There will also be a Red Cross Shelter open at 6p.m. on the Cal Poly Campus Crandall Hall on 1 Grand Ave in San Luis Obispo. Pets are welcome at the shelter.
Meanwhile, a non-mandatory evacuation warning remains in place for residents north of the Arroyo Grande Creek Levee and near the Oceano Lagoon. The county said if evacuations become necessary in these areas, emergency officials will use notification methods as appropriate such as Wireless Emergency Alerts, reverse telephone notification system and social media.
The County Phone Assistance Center is at (805) 543-2444.
Original post: Thursday March 9, 4p.m.
The Central Coast is experiencing more stormy weather. The National Weather Service has placed San Luis Obispo and Santa Barbara counties under flood watch, and areas around the Central Coast are under evacuation warnings.
An atmospheric river storm system is expected to bring several inches of rain to the area.
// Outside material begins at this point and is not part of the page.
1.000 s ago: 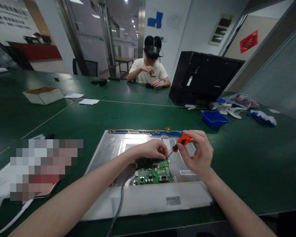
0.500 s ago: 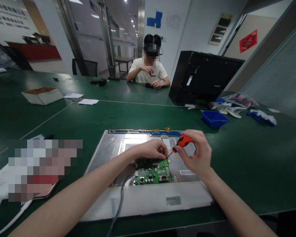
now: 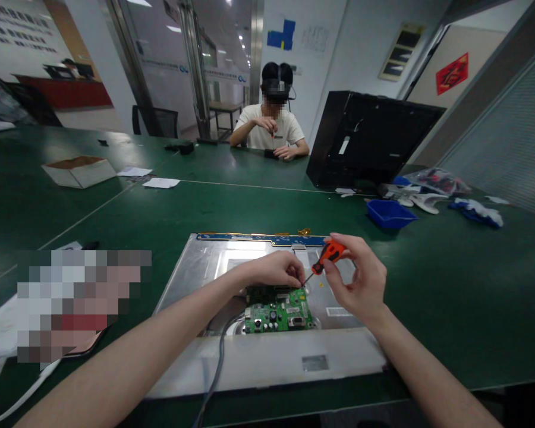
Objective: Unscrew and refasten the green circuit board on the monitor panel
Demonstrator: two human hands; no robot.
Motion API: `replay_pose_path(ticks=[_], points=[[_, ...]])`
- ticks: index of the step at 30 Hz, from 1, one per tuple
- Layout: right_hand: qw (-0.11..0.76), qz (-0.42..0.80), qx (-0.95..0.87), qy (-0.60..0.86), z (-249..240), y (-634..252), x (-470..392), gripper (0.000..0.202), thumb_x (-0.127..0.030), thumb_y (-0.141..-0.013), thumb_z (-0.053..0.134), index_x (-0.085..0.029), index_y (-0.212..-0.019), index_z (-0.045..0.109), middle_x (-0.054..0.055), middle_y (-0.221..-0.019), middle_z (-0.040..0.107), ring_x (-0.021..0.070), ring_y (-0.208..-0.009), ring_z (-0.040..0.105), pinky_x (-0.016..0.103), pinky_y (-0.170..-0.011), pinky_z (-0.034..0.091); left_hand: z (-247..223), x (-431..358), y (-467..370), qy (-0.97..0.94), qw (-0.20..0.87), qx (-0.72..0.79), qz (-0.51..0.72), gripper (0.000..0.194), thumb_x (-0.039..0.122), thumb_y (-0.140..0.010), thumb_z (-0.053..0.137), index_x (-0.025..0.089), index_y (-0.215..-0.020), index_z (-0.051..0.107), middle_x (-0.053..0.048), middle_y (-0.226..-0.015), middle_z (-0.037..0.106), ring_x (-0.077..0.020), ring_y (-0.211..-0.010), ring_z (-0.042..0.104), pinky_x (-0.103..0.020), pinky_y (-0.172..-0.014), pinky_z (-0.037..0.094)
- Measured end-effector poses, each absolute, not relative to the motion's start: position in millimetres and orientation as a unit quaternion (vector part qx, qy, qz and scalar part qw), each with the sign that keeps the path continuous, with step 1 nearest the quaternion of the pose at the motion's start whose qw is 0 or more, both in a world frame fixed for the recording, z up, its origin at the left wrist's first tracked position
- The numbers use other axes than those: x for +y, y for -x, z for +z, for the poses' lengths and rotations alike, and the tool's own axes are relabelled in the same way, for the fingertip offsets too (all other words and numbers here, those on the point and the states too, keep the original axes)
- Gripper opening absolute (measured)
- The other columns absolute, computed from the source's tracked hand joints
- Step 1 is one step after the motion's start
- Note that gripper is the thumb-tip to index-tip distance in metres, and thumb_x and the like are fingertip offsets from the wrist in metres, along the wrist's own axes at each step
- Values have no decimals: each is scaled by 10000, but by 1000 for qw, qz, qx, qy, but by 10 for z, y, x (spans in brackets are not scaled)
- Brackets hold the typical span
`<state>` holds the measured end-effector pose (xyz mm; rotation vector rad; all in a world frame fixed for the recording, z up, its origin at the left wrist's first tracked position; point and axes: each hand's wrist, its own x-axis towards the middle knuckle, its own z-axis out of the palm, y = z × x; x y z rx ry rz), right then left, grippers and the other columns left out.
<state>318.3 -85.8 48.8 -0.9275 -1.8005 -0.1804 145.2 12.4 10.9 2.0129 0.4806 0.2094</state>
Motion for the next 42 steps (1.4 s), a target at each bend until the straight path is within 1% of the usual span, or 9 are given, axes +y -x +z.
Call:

The flood warning says Northwest SLO County is especially at risk and could see up to 10 inches of rain.
Officials say the weather may cause dangerous flooding of rivers, creeks, streams, and other low-lying and flood-prone locations. This could lead to street flooding and highway closures. Emergency officials advise residents to stay home and not drive.
@RedCross will be opening a shelter at 6:00 PM tonight at the Cal Poly Campus Crandall Gym, 1 Grand Ave in San Luis Obispo. Pets are welcome at the shelter. pic.twitter.com/Ta7Fki8W8s— SLO County OES (@slocountyoes) March 10, 2023
There’s also an evacuation warning for Oceano residents around the Arroyo Grande Creek Levee and Oceano Lagoon. SLO County’s Office of Emergency Services says residents in these areas should prepare for possible flooding and evacuation.
These areas of Oceano are not under a mandatory order at this point, but SLO County said it’s highly likely one will be issued in those areas based on projected rainfall. Residents can prepare to evacuate by filling up gas tanks and gathering clothes, food, medications and other belongings.
If evacuations become necessary, emergency officials will use wireless emergency alerts, reverse telephone notification systems and social media to notify residents.
Some parts of Monterey County are also under evacuation warnings including near the Carmel and Arroyo Seco Rivers. An interactive map is available here.
Meanwhile, the City of San Luis Obispo says they’re preparing for the storm’s peak tomorrow. The city has closed the intersection of Marsh & Higuera Street because of anticipated flooding.
The Highway 101 on-ramp, off-ramp and the intersection will be closed until further notice.
Evacuation warnings in Oceano as of 4p.m. March 9
South of the Arroyo Grande Creek Levee;
• All areas south of the AG Creek Channel for 1 mile and West of Hwy 1
North of the Arroyo Grande Creek Levee
• All areas north of the Arroyo Grande Creek Channel and south of Beach St., and north of the Arroyo Grande Creek Channel west of 19th St. south of Ocean St.; and south of Pier Ave and west of Highway 1.
Area around the Oceano Lagoon including:
• South of Pier Ave. to the ocean
• North and East of Strand Way & River Ave.
• East to the railroad tracks, along the tracks, back up to Pier Ave.